Andrea Whiteley, PhD
Postdoctoral Fellow, The PROUD Project
Department of Political Science, University of Toronto
Dr. Whiteley received her PhD from the University of Calgary in Communication Studies. As a caregiver of a person with a disability, she is passionate about improving the quality of life for people with disabilities. Dr. Whiteley’s extensive research expertise focuses on open access to social sciences research and the public good, knowledge mobilization and research impacts. Her dissertation focused on understanding access to the latest social sciences and humanities research for people outside of academia who stand to benefit from it. She has also written about climate change fiction and has participated in many qualitative research projects in the fields of communication, health and the environment. She has worked previously as a research coordinator for the University of Calgary Faculty of Communication and Culture (currently the Department of Communication, Media and Film) and has many years of research grant writing experience. Andrea is just finishing a post-doctoral project at Simon Fraser University evaluating the Community Scholars Program that allows community-based and non-profit organizations to access academic research.
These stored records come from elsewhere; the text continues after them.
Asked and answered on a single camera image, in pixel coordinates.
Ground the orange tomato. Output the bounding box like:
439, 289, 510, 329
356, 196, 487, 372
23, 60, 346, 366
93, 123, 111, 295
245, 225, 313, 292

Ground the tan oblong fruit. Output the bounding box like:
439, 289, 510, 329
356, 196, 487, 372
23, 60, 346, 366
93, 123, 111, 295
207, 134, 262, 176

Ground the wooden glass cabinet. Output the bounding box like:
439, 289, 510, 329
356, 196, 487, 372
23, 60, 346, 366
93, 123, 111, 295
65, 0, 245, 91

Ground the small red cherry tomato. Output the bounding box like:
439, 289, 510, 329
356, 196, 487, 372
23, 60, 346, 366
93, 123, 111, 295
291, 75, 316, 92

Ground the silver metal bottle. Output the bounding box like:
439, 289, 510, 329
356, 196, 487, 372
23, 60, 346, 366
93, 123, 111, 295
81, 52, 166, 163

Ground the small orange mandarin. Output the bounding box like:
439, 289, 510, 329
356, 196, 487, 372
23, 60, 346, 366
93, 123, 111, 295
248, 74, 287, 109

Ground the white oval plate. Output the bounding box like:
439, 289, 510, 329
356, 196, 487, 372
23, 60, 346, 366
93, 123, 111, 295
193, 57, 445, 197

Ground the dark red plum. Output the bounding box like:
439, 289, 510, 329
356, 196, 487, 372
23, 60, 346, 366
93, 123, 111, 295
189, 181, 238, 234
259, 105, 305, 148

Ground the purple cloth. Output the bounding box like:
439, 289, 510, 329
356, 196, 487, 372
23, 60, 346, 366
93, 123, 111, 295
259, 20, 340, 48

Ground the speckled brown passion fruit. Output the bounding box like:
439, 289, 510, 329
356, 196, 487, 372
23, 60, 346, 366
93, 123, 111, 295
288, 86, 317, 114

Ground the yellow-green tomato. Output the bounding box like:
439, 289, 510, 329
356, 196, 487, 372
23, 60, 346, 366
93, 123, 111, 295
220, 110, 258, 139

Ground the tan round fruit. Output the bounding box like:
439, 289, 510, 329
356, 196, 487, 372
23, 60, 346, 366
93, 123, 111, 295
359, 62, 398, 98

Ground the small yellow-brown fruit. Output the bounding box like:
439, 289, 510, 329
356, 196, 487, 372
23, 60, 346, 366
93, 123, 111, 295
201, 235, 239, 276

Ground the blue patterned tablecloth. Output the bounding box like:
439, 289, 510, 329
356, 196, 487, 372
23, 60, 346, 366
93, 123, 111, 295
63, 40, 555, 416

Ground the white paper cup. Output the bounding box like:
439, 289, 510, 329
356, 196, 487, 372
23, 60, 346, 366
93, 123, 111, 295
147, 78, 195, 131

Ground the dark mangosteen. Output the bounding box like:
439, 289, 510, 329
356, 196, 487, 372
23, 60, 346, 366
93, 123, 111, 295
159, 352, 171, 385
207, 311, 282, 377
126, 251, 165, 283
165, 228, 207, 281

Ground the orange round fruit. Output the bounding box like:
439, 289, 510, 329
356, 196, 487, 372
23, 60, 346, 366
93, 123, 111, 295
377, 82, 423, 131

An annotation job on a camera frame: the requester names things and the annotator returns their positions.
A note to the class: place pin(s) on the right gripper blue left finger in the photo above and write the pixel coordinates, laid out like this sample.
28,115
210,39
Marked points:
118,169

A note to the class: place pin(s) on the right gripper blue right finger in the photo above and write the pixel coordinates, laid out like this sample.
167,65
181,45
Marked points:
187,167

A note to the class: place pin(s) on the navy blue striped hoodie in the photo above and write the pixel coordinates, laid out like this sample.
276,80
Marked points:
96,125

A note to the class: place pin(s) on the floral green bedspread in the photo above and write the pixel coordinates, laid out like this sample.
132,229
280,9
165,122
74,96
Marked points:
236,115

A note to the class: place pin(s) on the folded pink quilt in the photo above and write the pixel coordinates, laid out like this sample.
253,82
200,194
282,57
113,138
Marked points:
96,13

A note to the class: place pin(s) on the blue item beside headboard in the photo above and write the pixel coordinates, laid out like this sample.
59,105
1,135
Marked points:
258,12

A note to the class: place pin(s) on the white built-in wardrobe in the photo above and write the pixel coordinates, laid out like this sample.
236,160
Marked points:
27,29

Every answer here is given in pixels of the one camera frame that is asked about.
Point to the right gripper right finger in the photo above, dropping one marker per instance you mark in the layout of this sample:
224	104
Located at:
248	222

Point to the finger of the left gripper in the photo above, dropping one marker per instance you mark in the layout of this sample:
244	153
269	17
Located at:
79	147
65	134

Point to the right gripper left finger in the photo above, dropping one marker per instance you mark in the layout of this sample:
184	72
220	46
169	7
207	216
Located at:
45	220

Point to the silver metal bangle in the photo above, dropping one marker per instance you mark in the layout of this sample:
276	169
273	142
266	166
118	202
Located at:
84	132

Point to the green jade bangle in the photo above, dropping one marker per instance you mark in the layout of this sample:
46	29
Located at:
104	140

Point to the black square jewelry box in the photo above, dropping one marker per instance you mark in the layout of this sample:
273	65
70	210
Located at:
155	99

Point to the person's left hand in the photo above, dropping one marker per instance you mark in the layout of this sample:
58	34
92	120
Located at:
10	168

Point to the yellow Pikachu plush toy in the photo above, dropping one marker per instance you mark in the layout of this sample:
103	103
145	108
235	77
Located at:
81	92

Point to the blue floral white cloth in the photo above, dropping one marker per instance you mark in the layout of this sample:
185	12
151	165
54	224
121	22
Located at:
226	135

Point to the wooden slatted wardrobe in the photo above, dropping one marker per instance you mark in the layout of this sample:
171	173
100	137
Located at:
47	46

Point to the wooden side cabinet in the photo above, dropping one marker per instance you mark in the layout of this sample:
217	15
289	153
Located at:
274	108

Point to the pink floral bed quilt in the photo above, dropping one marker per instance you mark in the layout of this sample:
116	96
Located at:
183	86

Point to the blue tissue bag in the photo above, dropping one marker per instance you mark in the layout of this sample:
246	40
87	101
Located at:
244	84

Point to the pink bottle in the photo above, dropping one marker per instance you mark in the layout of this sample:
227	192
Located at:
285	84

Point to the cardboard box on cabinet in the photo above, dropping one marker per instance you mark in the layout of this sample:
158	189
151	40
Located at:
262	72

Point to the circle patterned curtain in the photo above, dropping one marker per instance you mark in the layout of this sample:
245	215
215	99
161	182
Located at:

Graduate Research Assistant
Brenna is a Master of Information student at the University of Toronto. She obtained her BA at Wilfrid Laurier University in sociology (Honours) and French and a B. Ed from Queen’s University shortly after. She has experience working as an occasional teacher in French and English classrooms in Toronto and has worked as an English assistant for one year in France.
Her experience as a learner and an educator has generated an interest in the information seeking behaviour patterns of people with disabilities in academic settings.
Research & Production Assistant
Isabelle is an incoming student in the MA European and Russian Affairs program at the University of Toronto. She completed a BA in History and International Relations at the University of British Columbia and a Diplôme du college universitaire at Sciences Po Paris in 2021. While Isabelle’s academic focus is on identity and war in the early twentieth-century Balkans, her lived experiences with mental illness and ADHD led her to a deep interest in disability justice. In her free time, Isabelle enjoys swing dancing, reading fantasy novels, and playing board games.
Social Media Assistant
Ahad is a student in the Health Studies and Mental Health Studies program at the University of Toronto. He has worked at the Markham Stouffville Hospital in the ultrasound, fracture, and vaccine clinics. He has also helped conduct sports Medicine research under the guidance of an MD; currently with two pending publications. He has experience with social media promotion, amassing over 10,000 followers and millions of views. His experience as a student and his interest in the medical field has led him to the field of disability justice and awareness.